Ironically, tomorrow – July 14 – is the 34th anniversary of Bundy’s last and most notorious known offense in Washington State, the double-abduction and slayings of two victims from Lake Sammamish State Park in Issaquah. Janice Ott and Denise Naslund both disappeared that day a few hours apart. Their remains, along with the remains of a third Bundy victim, Georgann Hawkins, who had disappeared from an alley along Greek Row just north of the University of Washington campus in Seattle on June 11, were discovered in early September 1974 by two hunters.
Bundy had one significant thing in common with many other serial killers, including Gary Ridgway, the infamous “Green River Killer,” another Evergreen State murderer.
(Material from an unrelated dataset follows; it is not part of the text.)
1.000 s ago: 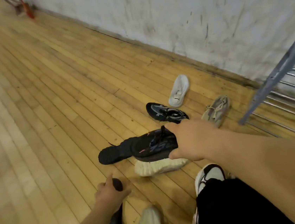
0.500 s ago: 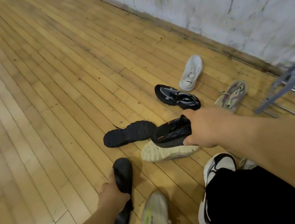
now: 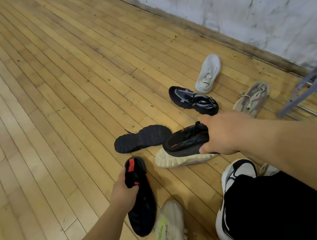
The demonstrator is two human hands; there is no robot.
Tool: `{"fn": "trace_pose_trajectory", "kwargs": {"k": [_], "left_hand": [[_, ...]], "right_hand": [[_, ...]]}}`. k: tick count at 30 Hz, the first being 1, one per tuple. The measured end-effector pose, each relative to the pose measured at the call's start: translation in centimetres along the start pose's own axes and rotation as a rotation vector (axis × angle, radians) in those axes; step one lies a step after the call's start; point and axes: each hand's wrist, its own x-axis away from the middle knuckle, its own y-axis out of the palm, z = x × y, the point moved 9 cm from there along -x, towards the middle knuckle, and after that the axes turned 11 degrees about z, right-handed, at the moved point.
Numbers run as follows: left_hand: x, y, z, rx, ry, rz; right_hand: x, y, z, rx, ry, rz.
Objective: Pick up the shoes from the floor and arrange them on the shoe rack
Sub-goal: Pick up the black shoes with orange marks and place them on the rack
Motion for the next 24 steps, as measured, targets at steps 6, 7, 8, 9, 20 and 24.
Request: {"fn": "trace_pose_trajectory", "kwargs": {"k": [6,7,8,9,20,24], "left_hand": [[-1.9,1.9,4.6,-0.158,0.186,-0.015],[-2.5,2.3,6.1,-0.186,0.244,-0.006],[-3.1,2.6,7.8,-0.226,0.302,0.006],[-3.9,3.0,9.4,-0.282,0.355,0.018],[-11.3,11.5,18.5,-0.997,0.700,-0.145],[-12.2,12.3,18.3,-1.021,0.730,-0.132]], "right_hand": [[0.4,-0.4,0.3,-0.018,0.031,0.001],[0.4,-0.6,0.5,-0.008,0.041,0.005],[0.5,-1.0,0.8,0.010,0.050,0.015],[0.5,-1.4,1.2,0.030,0.065,0.031],[-0.8,-1.3,10.5,-0.034,0.336,-0.006],[-1.8,-0.6,12.6,-0.063,0.371,-0.087]]}}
None of them used guns. In a fairly detailed biographical account found on Wikipedia, it is revealed that Bundy even once volunteered to help the Green River investigation.
The constant campaign to restrict firearms avoids stepping into the morass of serial murder. Perhaps that’s because they don’t traditionally use guns, even though they are responsible for body counts that rival, or exceed, most mass shooters. In the cases of Bundy and Ridgway, it would be a real race that exceeds even the Las Vegas massacre by Stephen Paddock that claimed 58 lives.
Bundy was executed, Paddock committed suicide at the scene and Ridgway remains incarcerated for life. Another mass shooter, Omar Mateen, the Pulse Nightclub perpetrator, was killed by police following a standoff.
Bundy, possibly the walking definition of pure sociopath, was born in Vermont but grew up in Tacoma, Washington, graduating from Woodrow Wilson High School in 1965.
While some theorize he started killing as a teenager, Bundy’s real murder spree began in 1974 when women began disappearing in Washington and Oregon. Remains of several victims were found east of Issaquah, a Seattle suburb, in two locations.
The Fox story quotes attorney Browne: “Ted was the only person in my 40 years of being a lawyer that I would say that he was absolutely born evil.”
Bundy continued killing in Utah, Colorado and finally in Florida. His criminal career included two jail escapes in Colorado, auto theft, credit card theft, assault, kidnapping and, of course, multiple homicides. How many homicides will probably never be known for sure.
Mass murder and serial murder are two different things. What may set them apart more than any other detail is that after a mass murder committed by someone using a firearm, anti-gunners try to penalize every honest gun owner in the country.
But serial killers are singularly held responsible.